# TASK GOAL
Using the listing below, extract each line that has the word "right" in it.
>>>
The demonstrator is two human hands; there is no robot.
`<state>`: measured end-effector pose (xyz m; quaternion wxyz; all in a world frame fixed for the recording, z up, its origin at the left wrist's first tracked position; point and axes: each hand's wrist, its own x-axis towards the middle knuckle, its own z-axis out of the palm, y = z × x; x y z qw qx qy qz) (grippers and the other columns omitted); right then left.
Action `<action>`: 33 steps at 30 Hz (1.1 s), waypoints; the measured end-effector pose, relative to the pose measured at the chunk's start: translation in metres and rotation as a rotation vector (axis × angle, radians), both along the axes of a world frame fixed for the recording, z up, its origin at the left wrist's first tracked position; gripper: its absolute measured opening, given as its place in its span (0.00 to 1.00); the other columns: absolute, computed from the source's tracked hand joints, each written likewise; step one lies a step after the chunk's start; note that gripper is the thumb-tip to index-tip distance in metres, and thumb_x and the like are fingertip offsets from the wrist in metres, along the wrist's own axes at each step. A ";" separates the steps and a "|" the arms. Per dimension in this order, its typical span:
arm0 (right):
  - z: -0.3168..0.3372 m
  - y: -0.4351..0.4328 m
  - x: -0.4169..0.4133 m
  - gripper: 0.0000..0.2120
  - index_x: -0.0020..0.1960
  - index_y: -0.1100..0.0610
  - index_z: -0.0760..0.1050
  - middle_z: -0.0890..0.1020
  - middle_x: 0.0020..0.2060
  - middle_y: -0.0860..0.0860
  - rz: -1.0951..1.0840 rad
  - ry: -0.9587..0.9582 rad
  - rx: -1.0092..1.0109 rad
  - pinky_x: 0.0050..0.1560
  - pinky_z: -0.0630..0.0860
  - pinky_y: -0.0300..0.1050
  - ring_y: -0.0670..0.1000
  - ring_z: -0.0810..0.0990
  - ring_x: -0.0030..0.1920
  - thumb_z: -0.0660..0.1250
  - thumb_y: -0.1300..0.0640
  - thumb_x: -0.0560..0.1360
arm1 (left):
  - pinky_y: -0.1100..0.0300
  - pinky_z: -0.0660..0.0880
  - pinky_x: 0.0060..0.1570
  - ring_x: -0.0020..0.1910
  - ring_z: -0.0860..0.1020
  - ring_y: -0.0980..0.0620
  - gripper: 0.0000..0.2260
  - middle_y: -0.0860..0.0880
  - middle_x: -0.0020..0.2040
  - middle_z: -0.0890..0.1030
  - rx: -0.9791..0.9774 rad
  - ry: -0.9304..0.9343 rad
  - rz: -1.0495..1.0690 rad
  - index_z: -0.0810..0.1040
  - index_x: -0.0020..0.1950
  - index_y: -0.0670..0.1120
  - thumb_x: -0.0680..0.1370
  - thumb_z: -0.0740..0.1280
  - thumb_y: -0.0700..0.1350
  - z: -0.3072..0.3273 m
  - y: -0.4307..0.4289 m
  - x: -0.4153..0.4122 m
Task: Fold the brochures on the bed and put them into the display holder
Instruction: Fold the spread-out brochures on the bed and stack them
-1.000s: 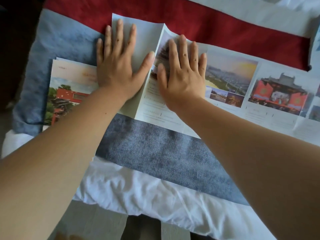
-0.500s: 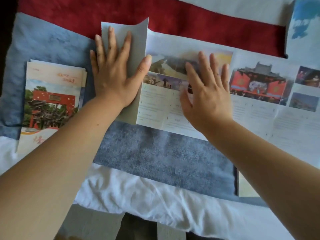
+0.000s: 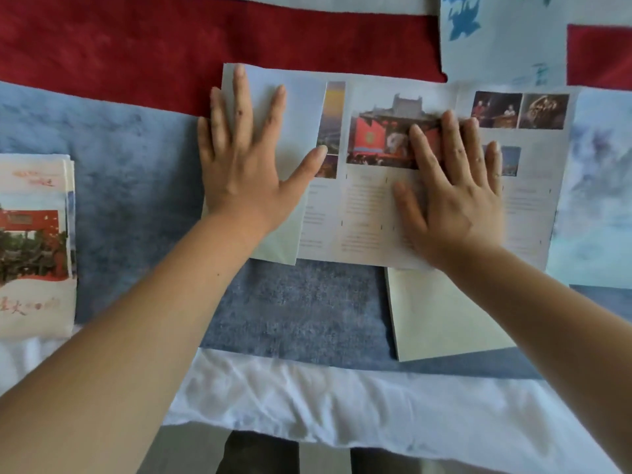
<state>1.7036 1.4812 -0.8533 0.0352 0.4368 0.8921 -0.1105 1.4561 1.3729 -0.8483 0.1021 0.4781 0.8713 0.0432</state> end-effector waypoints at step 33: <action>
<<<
# ANSWER TO THE EXERCISE
`<state>`: measured end-effector pose (xyz m; quaternion wxyz; all in a world frame fixed for the recording, z up, its origin at the left wrist's first tracked position; point and axes: each hand's wrist, its own x-axis towards the middle knuckle, its own z-axis out of the palm, y = z × x; x y z qw qx qy qz) (grippers and the other columns omitted); right then left.
arm0 (right):

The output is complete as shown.